Articles Snippets Projects

The Flaky Test Chronicles IV: The Teardown Tango

Mastering tearDown, Fakes, and Assertions

January 1st ʼ26 2 months ago 14 min 2646 words

One line in tearDown(). Wrong order. 200 tests fail. Nobody knows why.

The test suite passed for three months. Then someone added a file upload test. Suddenly, 200 tests started failing randomly. The culprit? One line in tearDown() - in the wrong order.

This part covers the mechanics: tearDown() ordering, file cleanup traps, observable event side effects, and the assertion patterns that prevent false positives.


The Order of Destruction

The tearDown() method seems simple. Clean up after your test. What could go wrong?

Everything. Everything can go wrong.

The Golden Rule

Custom cleanup BEFORE parent::tearDown(). Always.

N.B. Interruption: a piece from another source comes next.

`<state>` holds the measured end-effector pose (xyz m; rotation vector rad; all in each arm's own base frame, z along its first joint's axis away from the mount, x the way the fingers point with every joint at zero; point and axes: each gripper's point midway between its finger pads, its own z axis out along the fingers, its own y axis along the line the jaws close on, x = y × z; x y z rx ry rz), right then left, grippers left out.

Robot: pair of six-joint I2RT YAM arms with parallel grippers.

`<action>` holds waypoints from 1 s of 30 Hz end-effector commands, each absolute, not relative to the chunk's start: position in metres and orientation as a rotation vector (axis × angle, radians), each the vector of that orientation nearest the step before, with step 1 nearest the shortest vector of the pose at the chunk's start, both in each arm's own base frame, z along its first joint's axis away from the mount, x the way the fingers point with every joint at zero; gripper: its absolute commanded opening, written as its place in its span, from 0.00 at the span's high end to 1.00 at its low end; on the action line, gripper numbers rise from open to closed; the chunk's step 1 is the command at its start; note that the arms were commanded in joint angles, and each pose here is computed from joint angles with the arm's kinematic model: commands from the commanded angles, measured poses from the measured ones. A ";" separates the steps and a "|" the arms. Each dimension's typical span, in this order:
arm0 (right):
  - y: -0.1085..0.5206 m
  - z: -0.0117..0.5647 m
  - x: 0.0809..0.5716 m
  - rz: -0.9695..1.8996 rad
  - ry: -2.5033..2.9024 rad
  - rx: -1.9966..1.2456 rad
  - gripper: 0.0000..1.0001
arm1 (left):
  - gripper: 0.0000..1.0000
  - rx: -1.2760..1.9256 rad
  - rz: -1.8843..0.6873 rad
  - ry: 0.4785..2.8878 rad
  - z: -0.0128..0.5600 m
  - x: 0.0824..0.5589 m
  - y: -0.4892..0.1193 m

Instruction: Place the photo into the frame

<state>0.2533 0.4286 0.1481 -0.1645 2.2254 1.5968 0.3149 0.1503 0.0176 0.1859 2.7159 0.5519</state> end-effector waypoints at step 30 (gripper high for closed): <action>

protected function tearDown(): void
{
    // 1. Your custom cleanup first
    $this->resetPaymentGateway();
    $this->clearCustomCache();

    // 2. Parent tearDown last
    parent::tearDown();
}

Why This Order Matters:

  • parent::tearDown() may clear resources your cleanup needs

  • Mockery is closed in parent tearDown

  • Database transactions are rolled back in parent tearDown

Universal vs Targeted Cleanup

Not all cleanup belongs in base TestCase. The key question: does every test need this cleanup?

Universal cleanup (base TestCase):

  • Config/locale resets that affect all tests

  • Global state that leaks between tests

  • Framework-level cleanup (Mockery, transactions)

Targeted cleanup (opt-in traits):

  • Payment gateway reset (only tests that mock external services)

  • External service cleanup (only integration tests)

  • File system cleanup (only tests that write files)

The Opt-in Trait Pattern

Laravel automatically discovers setUpXXX() and tearDownXXX() methods in traits. Use this for targeted cleanup:

/**
 * Use this trait in tests that interact with the payment gateway
 * and need to reset its singleton state between tests.
 */
trait ResetsPaymentGateway
{
    protected function tearDownResetsPaymentGateway(): void
    {
        app()->forgetInstance(PaymentGateway::class);
        app()->forgetInstance(PaymentProcessor::class);
    }
}

Multiple test classes need this cleanup - they share the trait instead of duplicating the logic:

class PaymentGatewayTest extends TestCase
{
    use ResetsPaymentGateway;  // Opt-in: this test uses payment services

    #[Test]
    public function it_uses_correct_provider(): void
    {
        $this->mock(PaymentGateway::class)
            ->shouldReceive('process')
            ->andReturn(true);
        // ...
    }
}

Benefits:

  • Zero overhead for tests that don't need it

  • Self-documenting: trait name and docblock explain the “why”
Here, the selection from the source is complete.